Maybe so, but why would I accept that rising damp exists without evidence in support of it?

anobium said:
You ask if I have ever been personally involved in the carbide tests referred to including the salt analysis,
The answer is yes, more than I care to remember.
That doesn't tell me much - how many do you "care" to remember? It might be zero for all I know.

anobium said:
What always surprised me though was the amount of moisture in the samples which was due to the salt content.
You would only have been surprised if you had a pre-conception of how much you expected to find - not a very scientific approach IMHO.

anobium said:
If this does not prove the presence of rising damp then pray tell me how you explain the presence of salts, ie chlorides, sulphates, and nitrates 1 metre up in an internal wall.
I don't know if it proves or disproves it.

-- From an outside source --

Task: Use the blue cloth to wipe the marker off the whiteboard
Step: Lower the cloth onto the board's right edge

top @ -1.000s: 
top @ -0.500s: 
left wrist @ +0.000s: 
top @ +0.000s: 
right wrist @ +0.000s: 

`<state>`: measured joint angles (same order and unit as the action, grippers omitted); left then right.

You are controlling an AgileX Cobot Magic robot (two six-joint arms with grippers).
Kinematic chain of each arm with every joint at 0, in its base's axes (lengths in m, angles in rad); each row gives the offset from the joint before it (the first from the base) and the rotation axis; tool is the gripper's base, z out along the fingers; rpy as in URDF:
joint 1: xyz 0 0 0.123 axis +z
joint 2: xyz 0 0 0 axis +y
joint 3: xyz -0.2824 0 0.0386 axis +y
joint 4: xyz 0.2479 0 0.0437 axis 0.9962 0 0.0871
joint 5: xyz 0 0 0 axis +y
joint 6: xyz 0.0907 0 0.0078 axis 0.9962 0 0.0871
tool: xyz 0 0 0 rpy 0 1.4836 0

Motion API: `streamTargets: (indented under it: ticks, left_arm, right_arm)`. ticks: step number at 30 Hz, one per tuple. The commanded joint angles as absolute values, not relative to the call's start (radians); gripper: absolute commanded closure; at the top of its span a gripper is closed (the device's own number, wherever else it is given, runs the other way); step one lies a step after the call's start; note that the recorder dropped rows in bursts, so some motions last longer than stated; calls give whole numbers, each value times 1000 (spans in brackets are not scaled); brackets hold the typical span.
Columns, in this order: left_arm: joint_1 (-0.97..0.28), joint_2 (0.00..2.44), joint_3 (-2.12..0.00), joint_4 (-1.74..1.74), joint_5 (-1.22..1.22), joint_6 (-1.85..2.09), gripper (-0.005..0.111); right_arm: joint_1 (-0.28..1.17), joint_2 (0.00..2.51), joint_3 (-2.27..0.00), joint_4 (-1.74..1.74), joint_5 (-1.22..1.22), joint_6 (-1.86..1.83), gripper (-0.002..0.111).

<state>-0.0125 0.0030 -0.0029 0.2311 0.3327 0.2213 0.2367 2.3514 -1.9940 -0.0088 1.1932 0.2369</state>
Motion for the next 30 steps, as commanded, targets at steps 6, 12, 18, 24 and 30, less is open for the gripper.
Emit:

Why don't you explain, for everyone's benefit, why you think it equates to the condition of rising damp, through brickwork?

anobium said:
You ask for examples which I have personally been involved with.
Again literally hundreds but one that really comes to mind was a very large victorian property which had been subject to various methods to cure the rising damp problem, including silicone injection and electro osmosis.
So now we're getting somewhere. You give an example of a Victorian property. You say that various method were use to cure a rising damp problem, but you haven't said what those methods were or how you determined that the problem was one of rising damp.

anobium said:
The effects of our attempts to effect a cure were dramatic in respect of the drying out process, and the method that was used was by inserting a conventional dpc.
Mm, hmm. So, what was the wall contruction and the wall covering, both inside and outside?

anobium said:
I could go on and on...
Please do.

anobium said:
...but I suspect that you made up your mind on this matter some time ago...
Quite the contrary - I'm waiting for you to demonstrate that you diagnosed rising damp, and then implemented a remedy and were able to show that the actions you took were the sole cause of the reduction in damp.

anobium said:
...but may I suggest that you get a copy of the BRE Digest 245 and read the opinions of an independent body.
You may indeed suggest it, but does this mean that you don't consider yourself capable of documenting an independant analysis of your findings?

anobium said:
If you want to see a really good example of rising damp next time you are in york visit the minster and see the base of the columns and the works done to rectify the problem.
This is more like it - I can't help but wonder why you didn't mention this in your very first post on the topic, or right at the top of your last post.